Bukankah lebih baik kita kabur…?”
“Bodoh, kalau
bergerak sembarangan dalam kondisi ini, kita akan dibunuh…”
Para petualang di
sampingku mulai berdebat apakah akan lari atau bertarung.
Bagus, mereka
berpura-pura ketakutan untuk membuat Bahamut lengah!
“Kyukyuu.”
Saat itu,
terdengar suara rengekan kecil dari kaki Bahamut.
“A, apakah itu
anak Bahamut!?”
Di kaki Bahamut,
terlihat sosok Bahamut kecil seukuran manusia.
Ia mirip dengan
anak Bahamut yang kulihat di Pulau Langit.
Yah, wajar saja
karena ia juga anak Bahamut.
“Begitu, Bahamut
menggunakan gua ini sebagai sarang untuk membesarkan anaknya!”
Seseorang berseru
dengan nada yakin, mengira alasan Bahamut ada di sini adalah untuk membesarkan
anak.
Hmm? Tapi Bahamut
biasanya membesarkan anaknya di bawah langit.
Di Pulau Langit
pun, ia membuat sarang di tengah Forest Island.
“B-baik, kita
mundur perlahan agar tidak memprovokasi Bahamut.

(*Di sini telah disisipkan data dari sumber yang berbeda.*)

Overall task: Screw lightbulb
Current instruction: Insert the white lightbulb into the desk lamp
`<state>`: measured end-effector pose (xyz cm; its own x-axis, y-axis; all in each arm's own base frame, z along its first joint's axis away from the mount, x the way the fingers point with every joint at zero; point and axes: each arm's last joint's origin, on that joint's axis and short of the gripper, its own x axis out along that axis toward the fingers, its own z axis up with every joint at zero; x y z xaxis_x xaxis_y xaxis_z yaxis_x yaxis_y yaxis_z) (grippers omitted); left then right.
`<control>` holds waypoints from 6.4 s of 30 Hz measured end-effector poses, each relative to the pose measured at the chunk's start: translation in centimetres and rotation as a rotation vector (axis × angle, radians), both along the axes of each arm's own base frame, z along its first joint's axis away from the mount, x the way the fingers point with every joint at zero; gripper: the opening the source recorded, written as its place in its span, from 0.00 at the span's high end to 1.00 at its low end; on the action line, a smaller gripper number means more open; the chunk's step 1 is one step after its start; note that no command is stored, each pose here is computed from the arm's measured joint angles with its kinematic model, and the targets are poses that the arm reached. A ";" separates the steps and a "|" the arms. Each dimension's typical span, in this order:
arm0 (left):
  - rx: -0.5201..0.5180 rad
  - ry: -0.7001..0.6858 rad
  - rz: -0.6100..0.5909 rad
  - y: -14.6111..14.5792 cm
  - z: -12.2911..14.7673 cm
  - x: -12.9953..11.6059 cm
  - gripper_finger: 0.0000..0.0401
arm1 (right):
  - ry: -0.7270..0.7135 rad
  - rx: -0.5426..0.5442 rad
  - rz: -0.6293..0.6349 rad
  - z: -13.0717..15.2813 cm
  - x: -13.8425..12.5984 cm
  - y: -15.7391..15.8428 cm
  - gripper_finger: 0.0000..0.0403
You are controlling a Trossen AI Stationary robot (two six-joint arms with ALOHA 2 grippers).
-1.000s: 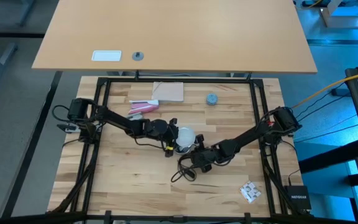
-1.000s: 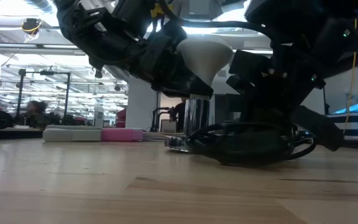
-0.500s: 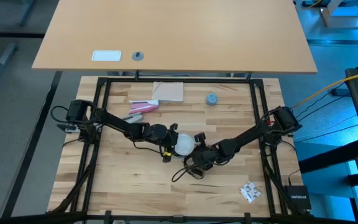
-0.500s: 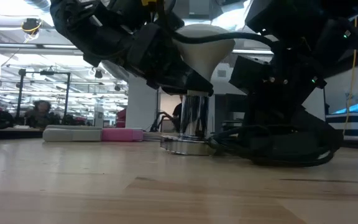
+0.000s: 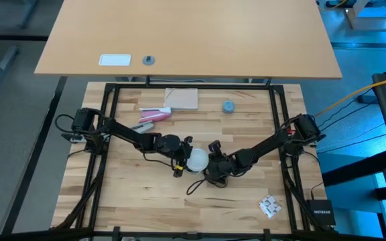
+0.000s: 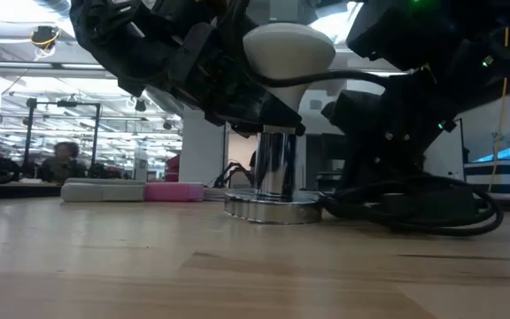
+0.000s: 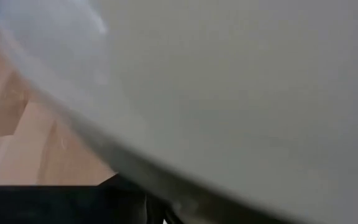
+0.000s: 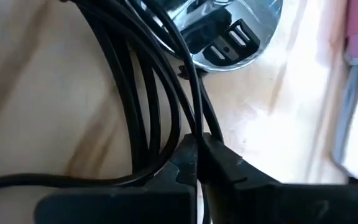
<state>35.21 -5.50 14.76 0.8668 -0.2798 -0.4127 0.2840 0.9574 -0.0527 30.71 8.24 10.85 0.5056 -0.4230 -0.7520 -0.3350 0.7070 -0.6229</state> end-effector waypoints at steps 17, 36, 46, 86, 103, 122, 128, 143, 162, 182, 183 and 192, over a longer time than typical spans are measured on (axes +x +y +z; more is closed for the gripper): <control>-0.040 -0.002 -0.071 -0.4 0.1 -0.1 0.61 | 0.049 -0.195 0.178 0.4 0.6 -0.3 0.98; -0.164 -0.076 -0.292 -1.1 1.0 -0.1 0.61 | 0.009 -0.280 0.403 1.3 2.0 -0.1 0.97; -0.189 -0.101 -0.359 -1.3 1.3 -0.1 0.61 | -0.038 -0.412 0.541 2.2 3.0 0.1 0.97; -0.131 -0.104 -0.203 -0.5 1.2 0.2 0.61 | 0.224 0.067 0.146 7.4 3.1 1.9 0.68; -0.116 -0.105 -0.088 1.8 1.1 0.6 0.61 | 0.301 0.556 0.175 7.7 1.8 6.4 0.68; -0.141 -0.098 -0.132 0.1 1.2 0.3 0.61 | 0.281 0.143 0.086 2.8 2.0 7.8 0.68; -0.197 -0.073 -0.205 -1.3 1.2 0.0 0.61 | 0.235 -0.081 0.013 1.9 2.7 6.1 0.68; -0.235 -0.057 -0.160 -1.7 1.2 0.0 0.61 | 0.293 -0.157 -0.021 2.0 2.0 5.3 0.68; -0.140 -0.108 0.265 1.8 1.2 0.7 0.61 | 0.664 -0.147 -0.140 2.8 -5.0 9.0 0.68; -0.132 -0.001 0.357 2.1 0.2 0.4 0.51 | 0.390 -0.066 -0.160 9.9 -7.0 8.5 0.68; -0.132 -0.001 0.358 2.1 0.2 0.4 0.48 | 0.387 -0.062 -0.157 9.9 -6.9 8.5 0.68; -0.106 -0.004 0.344 2.0 0.7 0.2 0.40 | 0.337 -0.074 -0.151 9.9 -6.6 8.6 0.68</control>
<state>35.42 -3.48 15.43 0.9195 -0.0125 -0.3930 -0.0533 0.9863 -0.1562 24.08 16.84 20.71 0.1628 -0.5334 -0.8301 -0.4253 0.7212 -0.5468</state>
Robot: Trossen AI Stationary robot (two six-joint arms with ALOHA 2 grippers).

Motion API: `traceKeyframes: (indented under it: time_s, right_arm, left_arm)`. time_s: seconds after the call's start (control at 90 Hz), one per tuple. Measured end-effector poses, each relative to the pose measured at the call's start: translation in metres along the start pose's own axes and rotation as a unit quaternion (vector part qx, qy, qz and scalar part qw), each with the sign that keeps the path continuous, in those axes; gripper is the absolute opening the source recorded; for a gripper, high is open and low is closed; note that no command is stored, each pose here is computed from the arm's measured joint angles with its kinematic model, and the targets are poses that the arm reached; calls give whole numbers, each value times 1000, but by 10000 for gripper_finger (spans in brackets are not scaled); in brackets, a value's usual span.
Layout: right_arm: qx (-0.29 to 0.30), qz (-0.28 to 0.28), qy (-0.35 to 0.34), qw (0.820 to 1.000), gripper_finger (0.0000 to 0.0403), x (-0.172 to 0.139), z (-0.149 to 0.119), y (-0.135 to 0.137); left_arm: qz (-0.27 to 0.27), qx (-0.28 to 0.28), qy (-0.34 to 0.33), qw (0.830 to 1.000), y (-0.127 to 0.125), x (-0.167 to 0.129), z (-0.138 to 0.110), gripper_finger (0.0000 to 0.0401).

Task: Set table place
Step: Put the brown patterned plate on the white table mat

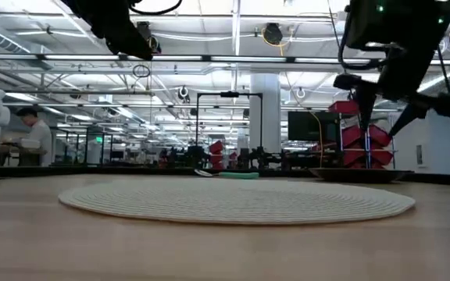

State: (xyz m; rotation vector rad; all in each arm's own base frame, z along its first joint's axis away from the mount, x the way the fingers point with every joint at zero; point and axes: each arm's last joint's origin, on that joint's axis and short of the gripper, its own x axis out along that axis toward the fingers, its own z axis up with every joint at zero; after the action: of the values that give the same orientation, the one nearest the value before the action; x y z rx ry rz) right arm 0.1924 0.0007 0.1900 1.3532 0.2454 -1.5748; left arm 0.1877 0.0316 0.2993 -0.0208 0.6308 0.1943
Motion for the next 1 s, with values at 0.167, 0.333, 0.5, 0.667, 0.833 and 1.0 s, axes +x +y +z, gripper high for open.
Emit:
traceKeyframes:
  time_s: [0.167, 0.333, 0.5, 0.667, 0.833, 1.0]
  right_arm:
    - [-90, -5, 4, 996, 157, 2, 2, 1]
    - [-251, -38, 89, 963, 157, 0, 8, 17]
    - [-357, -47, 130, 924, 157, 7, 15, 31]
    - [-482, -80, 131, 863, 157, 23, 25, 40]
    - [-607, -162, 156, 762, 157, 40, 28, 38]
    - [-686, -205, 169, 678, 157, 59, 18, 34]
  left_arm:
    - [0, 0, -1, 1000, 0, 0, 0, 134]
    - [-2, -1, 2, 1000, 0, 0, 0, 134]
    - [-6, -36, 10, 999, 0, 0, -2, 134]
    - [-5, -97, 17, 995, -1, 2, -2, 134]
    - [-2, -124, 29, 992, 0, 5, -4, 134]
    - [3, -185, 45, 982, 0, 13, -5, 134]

Jika ada anaknya, mungkin ia
tidak akan mengejar jika kita mundur.”
Namun, harapan
itu segera dipatahkan.
Bahamut melangkah
maju dengan besar, melirik kami, melebarkan matanya, dan mengeluarkan raungan.
“Kyaaaeeeekh!!!”
Rupanya ia marah
karena kami mengganggu wilayahnya saat ia sedang membesarkan anak.
Atau mungkin ia
berpikir bahwa mangsa yang bagus untuk latihan berburu anaknya telah datang?
Tapi raungan aneh
ini, seperti jeritan, tidak pernah kudengar di kehidupan masa lalu atau
kehidupan sebelumnya.
Karena hidup di
bawah tanah, mungkin ia adalah subspesies atau mutan dengan ekologi khusus.
Aku harus
meningkatkan kewaspadaan.
Ada kemungkinan
ia memiliki kemampuan khusus yang unik.
Sepertinya aku
juga harus mengaktifkan sihir penguatan ketahanan serangan khusus gabungan.
“Semuanya, harap
waspada… eh?”
Aku hendak
mendesak semua orang untuk waspada, tetapi aku terkejut dengan tindakan aneh
yang dilakukan Bahamut berikutnya.
Yaitu, Bahamut
yang tadi meraung, mencengkeram anaknya di mulut, dan langsung melarikan diri
mundur dengan kecepatan penuh.
Aku mengerti
bahwa ia tidak bisa berbalik karena gua sempit, tetapi luar biasa ia bisa
berlari mundur dengan kecepatan seperti itu…
Benar, karena
Bahamut juga sejenis monster kadal yang memiliki mata di sisi wajahnya, ia
memiliki bidang pandang yang luas.
……Tapi ini bukan
saatnya untuk merasa kagum.
“Bahamut… kabur?”
“T-tunggu, apa
yang terjadi?”
Riliela-san dan
yang lain juga bingung dengan apa yang terjadi.
Itu wajar, karena
tidak mungkin Bahamut yang wilayahnya diganggu melarikan diri tanpa bertarung.
“Mungkinkah ia
menghindari pertarungan karena ada anaknya?”
Foka-san
berspekulasi bahwa Bahamut melarikan diri karena naluri keibuan.
Hmm, melihat
sifat Bahamut, ia akan bertarung untuk menunjukkan contoh berburu kepada
anaknya, bukannya melarikan diri.
Tapi, yah, lawan
kami adalah mutan yang hidup di bawah tanah, jadi mungkin ia memiliki sifat
yang lebih jinak.
“Y-yah, monster
berbahaya itu mundur dengan sendirinya. Anggap saja ini bagus. Kita akan
kembali ke hilir dan melanjutkan pemusnahan Chimera yang tersisa!”
““““B-baik!!””””
Kami yang sudah
kembali fokus memutuskan untuk melanjutkan pemusnahan Chimera sesuai perintah
Risou-san.
◆
Gyaa!!
Kenapa!? Kenapa
manusia itu ada di sini!?
Padahal aku sudah
menemukan tempat tersembunyi dengan banyak mangsa setelah keluar dari Pulau
Langit!
Apa aku harus
pindah lagi!?
Meskipun aku
membiarkan beberapa mangsa kabur, ada banyak mangsa lain, jadi ini tempat yang
sempurna untuk latihan berburu anakku!
Di mana tempat yang aman bagi kami!?